12) Atlantis perished in a natural catastrophe that sank the entire island and killed most of its inhabitants. 

13) The relatively few survivors arrived in various parts of the world, where their reports of the cataclysm grew to become the flood traditions of many nations. 

The late 19th-century publication of Atlantis: The Antediluvian World marked the beginning of renewed interest in Atlantis, and is still among the best of its kind on the subject. (See Cayce)

Atlantis, the Lost Continent 
A 1961 feature film by George Pal based less on Plato than the wildest statements of Edgar Cayce. Its bromidic screenplay, vapid dialogue, wooden acting, and bargain-basement “special effects” have made Atlantis, the Lost Continent into something of a cult classic for Atlantologists with a sense of humor. 

Atlantis, the Lost Empire 
Presented in a flat, dimensionless animation characteristic of the Disney Studio since the death of its founder, this 2001 production has far less in common with Plato than even George Pal’s unintentionally comic version. A sequel to Atlantis, the Lost Empire, released two years later, was even more miserable, but demonstrated that popular interest in the subject is still strong 24 centuries after Plato’s account appeared for the first time. 

Atlantology 
The study of all aspects related to the civilization of Atlantis; also refers to a large body of literature (an estimated 2,500 books and published papers) describing Atlantis. It calls upon many related disciplines, including archaeology, archaeoastronomy, comparative mythology, genetics, anthropology, geology, volcanology, oceanography, linguistics, nautical construction, navigation, and more.

Atlas 
The central figure in the story of Atlantis, he was the chief monarch of the Atlantean Empire, ruling from its island capital. Atlas was the founder of astrology-astronomy (there being made no original distinction between the two disciplines), depicted as a bearded Titan or giant supporting the sphere of the heavens on his shoulders, as he crouches on one knee. He thus became a symbol and national emblem for the Atlanteans and their devotion to the celestial sciences. In Sanskrit, atl means “to support or uphold.” 

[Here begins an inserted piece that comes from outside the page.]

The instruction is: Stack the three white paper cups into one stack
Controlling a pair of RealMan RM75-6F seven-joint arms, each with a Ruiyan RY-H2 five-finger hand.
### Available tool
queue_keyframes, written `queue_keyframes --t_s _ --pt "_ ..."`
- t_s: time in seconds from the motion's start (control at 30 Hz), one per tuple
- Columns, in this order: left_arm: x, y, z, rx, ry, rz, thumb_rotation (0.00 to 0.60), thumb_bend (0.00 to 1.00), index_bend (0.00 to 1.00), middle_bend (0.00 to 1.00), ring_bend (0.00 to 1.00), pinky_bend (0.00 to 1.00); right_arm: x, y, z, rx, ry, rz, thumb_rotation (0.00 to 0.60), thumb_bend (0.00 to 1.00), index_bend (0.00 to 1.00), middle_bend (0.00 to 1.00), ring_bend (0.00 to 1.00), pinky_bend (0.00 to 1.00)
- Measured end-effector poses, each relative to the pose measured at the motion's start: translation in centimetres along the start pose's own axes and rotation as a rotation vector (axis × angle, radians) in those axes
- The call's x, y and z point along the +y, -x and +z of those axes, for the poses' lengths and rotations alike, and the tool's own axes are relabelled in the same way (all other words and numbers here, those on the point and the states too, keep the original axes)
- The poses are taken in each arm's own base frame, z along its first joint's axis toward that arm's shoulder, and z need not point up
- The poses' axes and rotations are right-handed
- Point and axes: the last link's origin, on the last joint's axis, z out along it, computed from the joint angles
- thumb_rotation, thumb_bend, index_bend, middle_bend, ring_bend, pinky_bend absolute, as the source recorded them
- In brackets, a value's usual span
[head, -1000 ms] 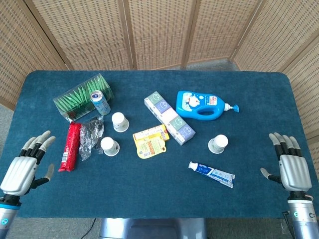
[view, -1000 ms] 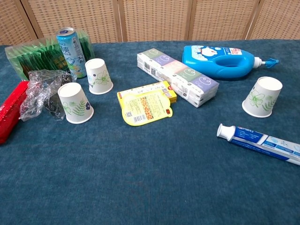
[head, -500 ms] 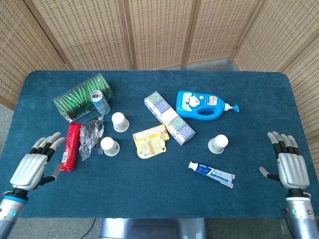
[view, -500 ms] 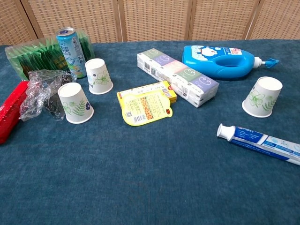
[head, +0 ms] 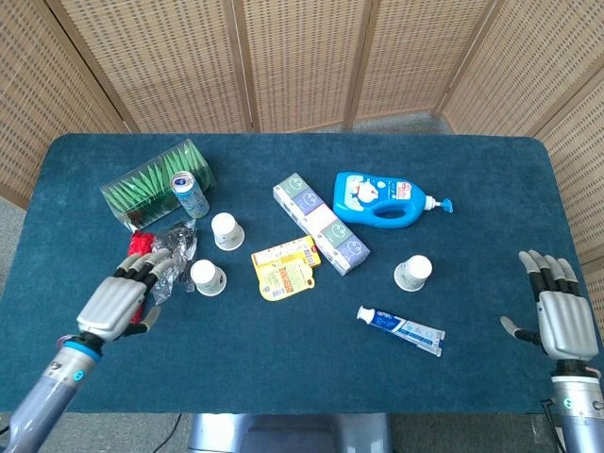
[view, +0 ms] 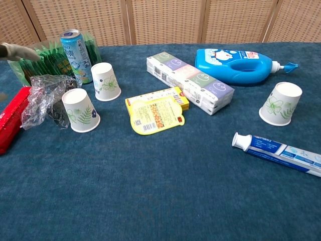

Parallel mythic descriptions of Atlas are revealing. His father, in the non Platonic version, was Iapatus, also a Titan, who was regarded as the father of mankind. After his defeat by the Olympians, Iapatus was buried under a mountainous island to prevent his escape, suggesting the sunken island and punishment meted out to Atlantis by the gods, as described in Plato’s account. Clymene was the mother of Atlas. She was a sea-nymph who personified Asia Minor. Interestingly, “Atlas” is the name of a mountain in Asia Minor (modern Turkey) near Catal Huyuk, which, at 9,000 years old, is among the most ancient cities on earth. Thus, in Atlas’s parentage are represented the Far West of the Atlantic islands (Iapatus) and the eastern extent of Atlantean influence (Anatolia) in Clymene. Her parents were Tythys, “the Lovely Queen of the Sea,” and Oceanus, the oldest Titan, known as the “Outer Sea,” or the Atlantic Ocean itself—all of which underscore Atlas’s oceanic identity, contrary to some scholars who confine him to Morocco and the Atlas Mountains. 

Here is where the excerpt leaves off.